## [TRY IT]
Repeat the lines from the line with "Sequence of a" to the line with "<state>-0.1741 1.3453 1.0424" in the listing below, keeping both end lines and adding nothing.

## [GIVEN MATERIAL]
····················

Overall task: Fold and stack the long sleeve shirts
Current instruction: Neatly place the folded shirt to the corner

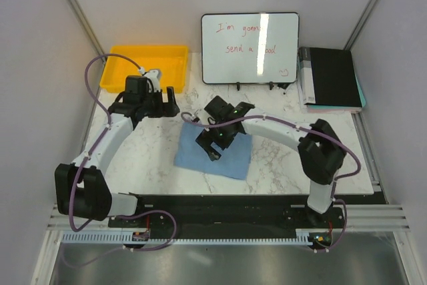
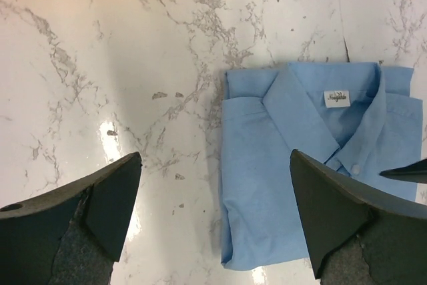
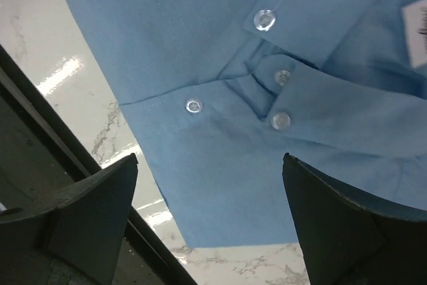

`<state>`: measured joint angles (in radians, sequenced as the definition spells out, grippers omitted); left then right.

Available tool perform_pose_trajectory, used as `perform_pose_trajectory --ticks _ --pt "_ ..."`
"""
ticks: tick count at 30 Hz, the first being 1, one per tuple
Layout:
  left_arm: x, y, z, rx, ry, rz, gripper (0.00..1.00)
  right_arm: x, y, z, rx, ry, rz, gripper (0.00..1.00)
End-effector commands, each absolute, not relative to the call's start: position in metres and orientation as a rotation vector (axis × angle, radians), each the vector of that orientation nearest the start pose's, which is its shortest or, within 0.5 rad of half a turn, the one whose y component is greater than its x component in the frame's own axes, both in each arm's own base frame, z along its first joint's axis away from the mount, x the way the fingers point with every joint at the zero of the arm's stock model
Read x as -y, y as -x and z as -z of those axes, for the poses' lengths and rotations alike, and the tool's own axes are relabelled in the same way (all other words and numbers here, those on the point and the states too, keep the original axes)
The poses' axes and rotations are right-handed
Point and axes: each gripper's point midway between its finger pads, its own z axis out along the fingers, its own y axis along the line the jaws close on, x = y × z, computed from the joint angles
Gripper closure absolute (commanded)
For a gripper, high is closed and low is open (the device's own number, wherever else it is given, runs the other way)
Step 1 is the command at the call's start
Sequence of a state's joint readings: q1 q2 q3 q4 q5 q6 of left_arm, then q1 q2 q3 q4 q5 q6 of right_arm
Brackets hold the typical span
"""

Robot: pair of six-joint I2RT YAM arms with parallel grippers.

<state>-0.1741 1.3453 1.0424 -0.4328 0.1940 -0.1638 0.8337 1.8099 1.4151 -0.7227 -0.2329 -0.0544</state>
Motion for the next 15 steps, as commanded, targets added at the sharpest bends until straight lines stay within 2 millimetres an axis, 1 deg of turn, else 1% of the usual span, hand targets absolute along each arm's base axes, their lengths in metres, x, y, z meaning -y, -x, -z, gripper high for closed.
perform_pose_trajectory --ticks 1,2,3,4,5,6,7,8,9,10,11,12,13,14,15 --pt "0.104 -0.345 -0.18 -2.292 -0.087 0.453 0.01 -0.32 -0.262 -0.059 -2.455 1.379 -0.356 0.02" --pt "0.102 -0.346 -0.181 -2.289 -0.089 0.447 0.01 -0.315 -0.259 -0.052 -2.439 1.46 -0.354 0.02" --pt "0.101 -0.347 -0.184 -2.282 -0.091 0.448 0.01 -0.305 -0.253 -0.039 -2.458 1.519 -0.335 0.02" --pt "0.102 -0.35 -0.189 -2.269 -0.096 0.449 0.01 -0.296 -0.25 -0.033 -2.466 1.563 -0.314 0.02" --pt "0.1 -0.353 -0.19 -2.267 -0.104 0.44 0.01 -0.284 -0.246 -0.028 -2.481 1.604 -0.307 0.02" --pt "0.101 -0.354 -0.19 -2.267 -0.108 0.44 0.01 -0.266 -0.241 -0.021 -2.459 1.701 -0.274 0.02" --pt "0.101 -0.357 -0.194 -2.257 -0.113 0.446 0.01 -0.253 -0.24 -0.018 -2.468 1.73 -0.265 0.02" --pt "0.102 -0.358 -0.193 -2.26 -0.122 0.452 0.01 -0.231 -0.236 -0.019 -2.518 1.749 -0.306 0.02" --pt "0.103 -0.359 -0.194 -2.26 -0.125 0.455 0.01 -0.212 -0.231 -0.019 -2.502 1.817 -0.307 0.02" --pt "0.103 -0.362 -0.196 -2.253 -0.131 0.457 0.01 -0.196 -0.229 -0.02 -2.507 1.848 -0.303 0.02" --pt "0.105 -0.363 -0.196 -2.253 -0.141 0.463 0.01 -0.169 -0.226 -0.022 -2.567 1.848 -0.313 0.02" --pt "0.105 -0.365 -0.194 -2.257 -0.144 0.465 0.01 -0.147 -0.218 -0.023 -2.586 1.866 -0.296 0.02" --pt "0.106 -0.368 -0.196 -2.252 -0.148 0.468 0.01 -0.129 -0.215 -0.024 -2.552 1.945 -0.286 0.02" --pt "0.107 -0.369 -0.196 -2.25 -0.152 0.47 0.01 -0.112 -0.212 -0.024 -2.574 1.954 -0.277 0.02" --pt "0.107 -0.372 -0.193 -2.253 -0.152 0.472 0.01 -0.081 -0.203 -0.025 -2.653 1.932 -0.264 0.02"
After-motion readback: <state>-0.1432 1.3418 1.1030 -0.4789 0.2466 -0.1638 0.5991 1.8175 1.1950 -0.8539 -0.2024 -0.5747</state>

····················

## [ANSWER TO THE PROBLEM]
Sequence of a state's joint readings: q1 q2 q3 q4 q5 q6 of left_arm, then q1 q2 q3 q4 q5 q6 of right_arm
Brackets hold the typical span
"""

Robot: pair of six-joint I2RT YAM arms with parallel grippers.

<state>-0.1741 1.3453 1.0424 -0.4328 0.1940 -0.1638 0.8337 1.8099 1.4151 -0.7227 -0.2329 -0.0544</state>

Nothing more is needed for this answer.